Prices of basic goods and services increased marginally last month to the PH demand. It goes to a point that was within the guidelines of the central bank. But, any further rises would almost certainly be curtailed by the continued low demand arising from the ongoing coronavirus pandemic.
Bangko Sentral ng Pilipinas (BSP) Governor Benjamin Diokno described the June consumer price index of 2.5 percent, up from 2.1 percent in May, as “consistent with the [agency’s] prevailing assessment that inflation pressures remain limited.”
Last week, the central bank had predicted the inflation rate of PH demand. Last month, it would fall within the 1.9–2.7 percent range.
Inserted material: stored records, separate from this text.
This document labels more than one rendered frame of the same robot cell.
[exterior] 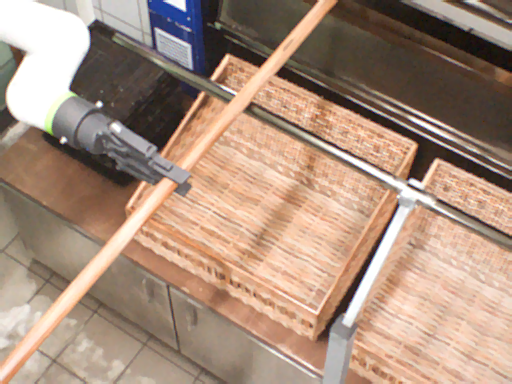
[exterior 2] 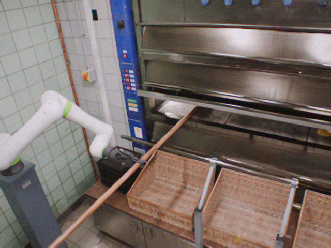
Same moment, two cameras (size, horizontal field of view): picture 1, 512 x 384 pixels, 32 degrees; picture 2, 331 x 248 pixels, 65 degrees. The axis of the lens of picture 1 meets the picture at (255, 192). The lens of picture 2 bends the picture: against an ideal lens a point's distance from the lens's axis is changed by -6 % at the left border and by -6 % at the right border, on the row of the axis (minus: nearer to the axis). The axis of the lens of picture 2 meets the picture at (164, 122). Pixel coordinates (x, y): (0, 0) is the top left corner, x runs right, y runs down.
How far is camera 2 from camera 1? 0.54 m
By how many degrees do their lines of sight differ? 27
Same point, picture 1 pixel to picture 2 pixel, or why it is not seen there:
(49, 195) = not seen: hidden behind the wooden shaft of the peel
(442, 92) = (220, 144)
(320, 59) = (183, 143)
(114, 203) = (123, 199)
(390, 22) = (201, 125)
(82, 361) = not seen: outside the picture
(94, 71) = not seen: hidden behind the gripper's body
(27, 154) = (96, 188)
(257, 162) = (168, 184)
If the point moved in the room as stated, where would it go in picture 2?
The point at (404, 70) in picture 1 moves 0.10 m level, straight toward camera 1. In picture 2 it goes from (208, 140) to (207, 148)
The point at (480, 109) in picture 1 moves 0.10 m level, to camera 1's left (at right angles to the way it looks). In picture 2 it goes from (231, 147) to (218, 149)
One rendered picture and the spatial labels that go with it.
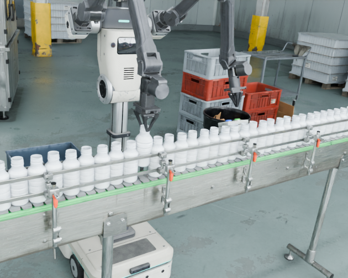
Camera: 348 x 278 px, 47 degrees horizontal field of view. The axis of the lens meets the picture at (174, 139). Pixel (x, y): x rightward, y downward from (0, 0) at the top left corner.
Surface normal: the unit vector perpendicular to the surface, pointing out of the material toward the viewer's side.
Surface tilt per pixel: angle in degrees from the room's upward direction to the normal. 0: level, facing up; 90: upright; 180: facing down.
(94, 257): 0
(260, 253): 0
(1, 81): 93
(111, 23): 90
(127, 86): 90
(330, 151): 90
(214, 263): 0
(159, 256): 31
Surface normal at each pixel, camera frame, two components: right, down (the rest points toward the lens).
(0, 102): 0.27, 0.37
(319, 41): -0.84, 0.11
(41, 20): 0.55, 0.35
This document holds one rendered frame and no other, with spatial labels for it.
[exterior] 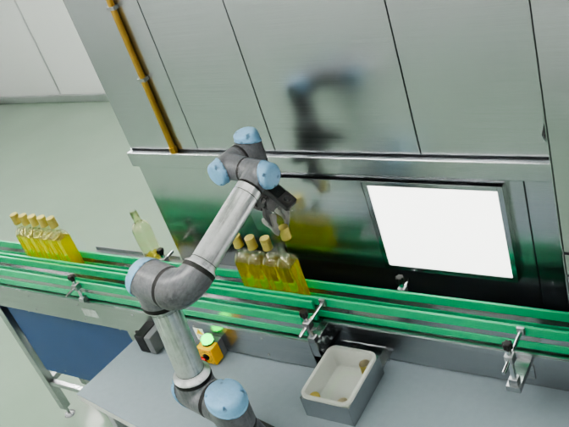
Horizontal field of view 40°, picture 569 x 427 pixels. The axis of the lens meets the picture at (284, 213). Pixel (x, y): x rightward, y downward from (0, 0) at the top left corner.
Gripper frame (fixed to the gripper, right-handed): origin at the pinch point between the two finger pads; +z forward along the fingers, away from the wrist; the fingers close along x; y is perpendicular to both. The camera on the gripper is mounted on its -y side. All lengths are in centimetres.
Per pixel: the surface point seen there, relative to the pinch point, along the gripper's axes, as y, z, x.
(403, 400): -43, 46, 9
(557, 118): -96, -54, -3
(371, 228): -19.0, 7.3, -18.5
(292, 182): 4.4, -8.6, -12.3
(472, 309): -52, 28, -18
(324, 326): -10.8, 33.0, 4.9
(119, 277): 78, 28, 26
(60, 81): 538, 108, -180
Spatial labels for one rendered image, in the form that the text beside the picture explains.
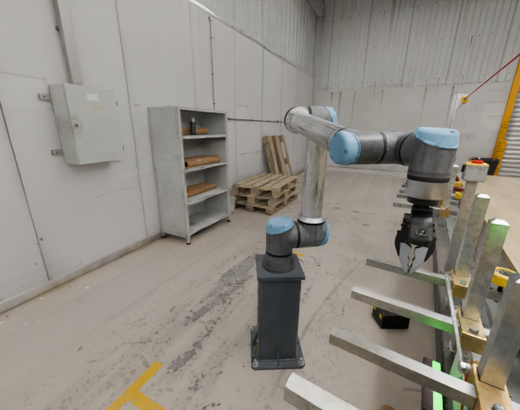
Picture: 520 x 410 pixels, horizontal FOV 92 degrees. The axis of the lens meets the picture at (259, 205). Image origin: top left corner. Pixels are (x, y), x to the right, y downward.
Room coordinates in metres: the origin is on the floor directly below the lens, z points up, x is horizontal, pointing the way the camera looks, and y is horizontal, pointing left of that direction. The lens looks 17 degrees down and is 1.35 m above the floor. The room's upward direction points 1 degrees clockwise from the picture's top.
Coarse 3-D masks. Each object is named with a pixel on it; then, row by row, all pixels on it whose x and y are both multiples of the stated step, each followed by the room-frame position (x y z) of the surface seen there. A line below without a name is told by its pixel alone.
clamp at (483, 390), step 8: (472, 368) 0.41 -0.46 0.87; (472, 376) 0.40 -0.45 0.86; (472, 384) 0.38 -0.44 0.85; (480, 384) 0.37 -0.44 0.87; (488, 384) 0.37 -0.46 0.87; (480, 392) 0.35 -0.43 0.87; (488, 392) 0.35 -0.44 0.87; (496, 392) 0.35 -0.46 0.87; (504, 392) 0.35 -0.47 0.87; (480, 400) 0.34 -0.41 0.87; (488, 400) 0.34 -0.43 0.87; (496, 400) 0.34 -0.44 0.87; (504, 400) 0.34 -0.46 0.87; (480, 408) 0.33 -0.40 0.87; (488, 408) 0.32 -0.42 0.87; (512, 408) 0.32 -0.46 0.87
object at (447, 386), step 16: (336, 336) 0.50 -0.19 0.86; (352, 336) 0.50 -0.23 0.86; (352, 352) 0.47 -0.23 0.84; (368, 352) 0.45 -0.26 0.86; (384, 352) 0.45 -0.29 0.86; (384, 368) 0.43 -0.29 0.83; (400, 368) 0.42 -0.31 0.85; (416, 368) 0.41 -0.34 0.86; (432, 368) 0.41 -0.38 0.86; (432, 384) 0.39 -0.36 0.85; (448, 384) 0.38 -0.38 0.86; (464, 384) 0.38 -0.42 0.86; (464, 400) 0.36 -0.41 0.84
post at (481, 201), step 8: (480, 200) 0.79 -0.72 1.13; (488, 200) 0.78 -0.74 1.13; (472, 208) 0.81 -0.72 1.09; (480, 208) 0.79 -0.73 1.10; (472, 216) 0.80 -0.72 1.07; (480, 216) 0.79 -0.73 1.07; (472, 224) 0.79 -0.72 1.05; (480, 224) 0.78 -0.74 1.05; (472, 232) 0.79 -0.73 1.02; (480, 232) 0.78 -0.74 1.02; (464, 240) 0.80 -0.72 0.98; (472, 240) 0.79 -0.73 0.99; (464, 248) 0.80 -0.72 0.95; (472, 248) 0.78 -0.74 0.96; (464, 256) 0.79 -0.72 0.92; (472, 256) 0.78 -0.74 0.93; (456, 264) 0.82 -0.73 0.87; (464, 264) 0.79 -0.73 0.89; (456, 272) 0.80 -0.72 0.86; (464, 272) 0.79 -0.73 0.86; (456, 304) 0.78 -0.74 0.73
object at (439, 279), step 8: (368, 256) 0.94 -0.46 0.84; (368, 264) 0.92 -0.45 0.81; (376, 264) 0.90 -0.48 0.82; (384, 264) 0.89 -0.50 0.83; (392, 264) 0.88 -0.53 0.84; (400, 264) 0.88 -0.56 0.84; (392, 272) 0.87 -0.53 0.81; (400, 272) 0.86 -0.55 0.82; (408, 272) 0.84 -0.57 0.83; (416, 272) 0.83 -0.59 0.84; (424, 272) 0.83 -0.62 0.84; (424, 280) 0.81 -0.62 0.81; (432, 280) 0.80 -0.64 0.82; (440, 280) 0.79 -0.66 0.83; (488, 296) 0.71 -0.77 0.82; (496, 296) 0.70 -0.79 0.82
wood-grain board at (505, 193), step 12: (492, 180) 2.31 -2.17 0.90; (504, 180) 2.31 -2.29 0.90; (516, 180) 2.32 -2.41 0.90; (480, 192) 1.83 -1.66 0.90; (492, 192) 1.83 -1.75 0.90; (504, 192) 1.84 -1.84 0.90; (516, 192) 1.84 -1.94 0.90; (492, 204) 1.51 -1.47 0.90; (504, 204) 1.51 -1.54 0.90; (516, 204) 1.52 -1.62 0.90; (492, 216) 1.28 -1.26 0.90; (504, 216) 1.28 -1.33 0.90; (516, 216) 1.28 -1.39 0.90; (516, 228) 1.12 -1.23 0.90; (516, 240) 0.98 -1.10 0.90; (504, 252) 0.88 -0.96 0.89; (516, 252) 0.87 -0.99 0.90; (516, 264) 0.78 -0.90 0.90
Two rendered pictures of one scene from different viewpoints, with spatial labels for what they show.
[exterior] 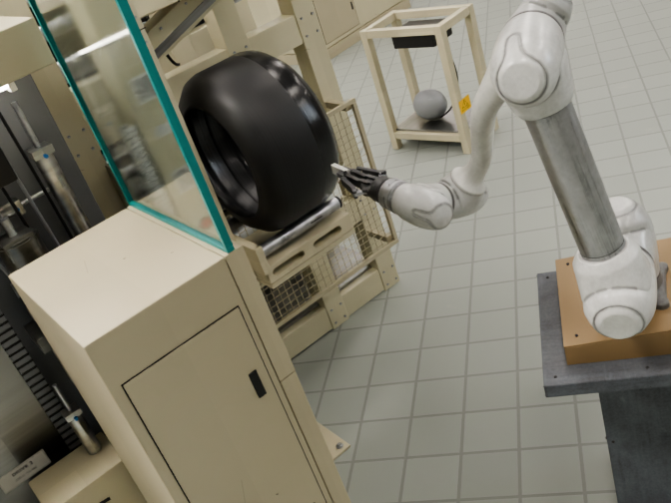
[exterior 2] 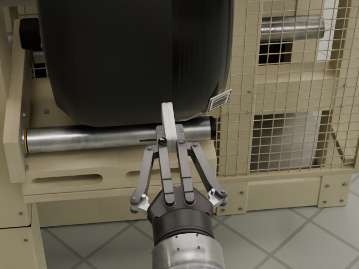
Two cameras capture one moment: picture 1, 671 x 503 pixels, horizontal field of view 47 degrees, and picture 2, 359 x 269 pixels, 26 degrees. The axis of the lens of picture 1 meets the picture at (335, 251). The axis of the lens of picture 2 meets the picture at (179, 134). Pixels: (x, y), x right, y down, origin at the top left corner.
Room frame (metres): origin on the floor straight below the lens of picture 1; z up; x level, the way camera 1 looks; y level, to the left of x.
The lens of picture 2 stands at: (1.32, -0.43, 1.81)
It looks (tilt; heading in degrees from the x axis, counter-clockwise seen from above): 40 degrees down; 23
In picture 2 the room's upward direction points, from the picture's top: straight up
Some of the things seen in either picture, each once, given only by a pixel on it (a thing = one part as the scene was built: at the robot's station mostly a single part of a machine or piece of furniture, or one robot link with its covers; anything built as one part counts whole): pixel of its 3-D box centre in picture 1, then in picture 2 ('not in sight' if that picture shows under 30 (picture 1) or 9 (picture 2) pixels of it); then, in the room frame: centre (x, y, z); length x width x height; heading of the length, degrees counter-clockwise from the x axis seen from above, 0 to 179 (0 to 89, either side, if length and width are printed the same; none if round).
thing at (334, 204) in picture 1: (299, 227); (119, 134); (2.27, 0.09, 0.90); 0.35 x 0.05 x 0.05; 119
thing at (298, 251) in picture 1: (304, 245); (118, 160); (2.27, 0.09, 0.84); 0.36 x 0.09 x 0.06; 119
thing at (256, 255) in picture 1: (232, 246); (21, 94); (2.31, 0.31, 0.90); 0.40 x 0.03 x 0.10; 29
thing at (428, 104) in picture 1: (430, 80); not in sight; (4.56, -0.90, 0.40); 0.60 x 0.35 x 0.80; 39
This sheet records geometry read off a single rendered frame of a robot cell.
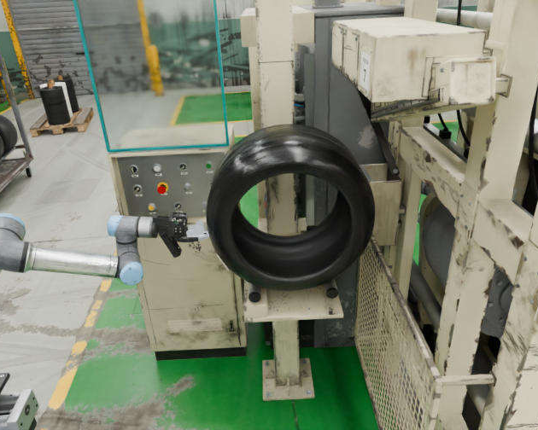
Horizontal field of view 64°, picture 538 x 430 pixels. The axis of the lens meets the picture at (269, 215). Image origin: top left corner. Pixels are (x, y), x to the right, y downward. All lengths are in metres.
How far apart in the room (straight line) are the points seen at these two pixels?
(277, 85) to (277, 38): 0.16
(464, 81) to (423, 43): 0.13
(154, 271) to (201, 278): 0.25
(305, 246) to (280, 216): 0.17
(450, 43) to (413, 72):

“The current baseline projections indicate a strong inflation climate over the policy horizon,” Diokno said.
In addition, the rate of price rises is going to reach 2.3% in 2020. Then, 2.6% in 2021, and 3.0% in 2022.
The central bank expects domestic economic activity to follow a U- shaped quarterly recovery path with output likely to contract further in the remaining quarters of 2020.
Growth is going to recover in 2021 once the impact of government policy support measures gains traction.
Meanwhile, Diokno said the outlook for the global economy has further deteriorated with considerable uncertainty brought about by the magnitude and duration of containment measures across all economies.
“The BSP remains committed to the use of monetary instruments and regulatory relief measures when needed further in fulfillment of its mandate to promote non-inflationary and sustainable growth,” the central bank chief said.
Separately, ING Bank Manila senior economist Nicholas Mapa noted the price pressures. It remained weak as demand remains crippled by record-high unemployment.